The tide isn’t turning anytime soon, with low inventory, high mortgage rates and higher prices limiting deals and sidelining some would-be buyers.
“Further sales declines should be expected in the upcoming months given housing affordability challenges from the sharp rise in mortgage rates this year,” said NAR chief economist Lawrence Yun in a statement.
The interest rate for 30-year, fixed-rate mortgages jumped to 5.23 percent in May, up from 4.98 percent in April, according to Freddie Mac. On Tuesday the average rate was 6 percent.
However, as sales slowed, housing prices continued to soar in May. The median price for existing homes rose 14.8 percent in May from a year earlier to a record $407,600. That’s no surprise: The median price has consistently hit record highs each month from the year before for nearly 10 years.
Yun suggested that the inventory levels needed to nearly double for the appreciation of home prices to slow down.
Across the country, there were 1.16 million units for sale or under contract at the end of May, up 12.6 percent from April and down 4.1 percent from May 2021, according to the NAR.

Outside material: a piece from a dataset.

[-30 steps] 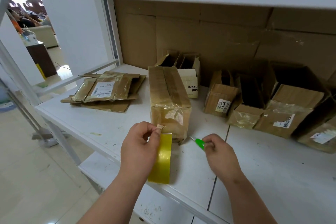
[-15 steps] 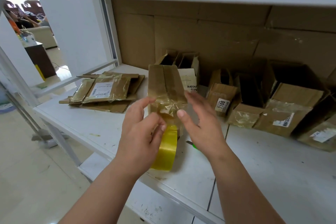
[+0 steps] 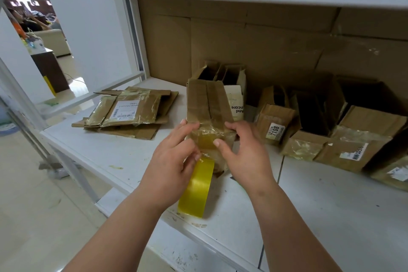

The pace of price appreciation ticked up everywhere in the U.S., with the largest increase in the South (for the ninth consecutive month), followed by the West, then the Midwest and Northeast.
Homes that sold were not on the market for long, as has been the case for a while. Properties that went into contract last month typically were on the market for 16 days, down from 17 days in April and 17 days in May 2021. Only 12 percent of homes sold in May were on the market for more than a month.
Demand for houses has exceeded supply since the start of the pandemic. Some Americans accelerated buying plans or sought to take advantage of remote work and low interest rates, while would-be sellers were able to change jobs without moving or refinanced before rates rose. But with remote work becoming the new normal, housing inventory could continue to get squeezed.